Does current cefazolin dosing achieve adequate tissue and blood concentrations in obese women undergoing cesarean section?

Eur J Obstet Gynecol Reprod Biol. 2017 Mar:210:334-341. doi: 10.1016/j.ejogrb.2017.01.022. Epub 2017 Jan 19.


Background: Prophylactic administration of antibiotics preceding cesarean delivery is the most effective measure taken for preventing postpartum infection. While obese women are at greater risk for infection than non-obese women, evidence-based recommendations for modifying dosing in these women are limited.

Objectives: The purpose of this study was to determine whether obese women undergoing cesarean delivery similarly reach adequate cefazolin concentrations within tissue and blood when weighing <120kg and dosed 2g versus weighing ≥120kg and dosed 3g.

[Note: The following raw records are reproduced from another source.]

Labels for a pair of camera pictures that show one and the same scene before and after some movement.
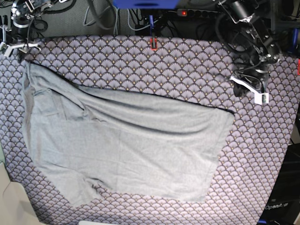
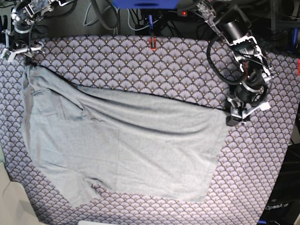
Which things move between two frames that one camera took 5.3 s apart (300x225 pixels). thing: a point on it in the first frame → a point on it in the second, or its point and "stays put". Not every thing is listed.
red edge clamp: x=298 y=67 stays put
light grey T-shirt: x=80 y=140 stays put
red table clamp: x=153 y=43 stays put
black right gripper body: x=256 y=78 → x=246 y=97

Study design: We prospectively studied women ≥18 years old with body mass index ≥30kg/m2 who underwent scheduled cesarean delivery with singleton pregnancy from August 2014 through March 2016. Women were dosed with 2g and 3g of cefazolin for body weights <120kg and ≥120kg, respectively. Samples of subcutaneous adipose tissue (following skin incision and before skin closure), myometrial tissue, fetal cord blood, and maternal blood were collected to assess whether cefazolin concentrations were adequate, i.e., at/above the minimum inhibitory concentration (MIC). Concentrations, based on inhibition zones for Streptococcus sanguinis, were calculated per gram of solid tissue and milliliter of blood. For all sample types, log-transformed concentrations were compared between dosage groups. Using a range of published MICs (1-8μg/mL or μg/g), odds ratios, describing differential odds of falling below the MIC between dosage groups, were also computed.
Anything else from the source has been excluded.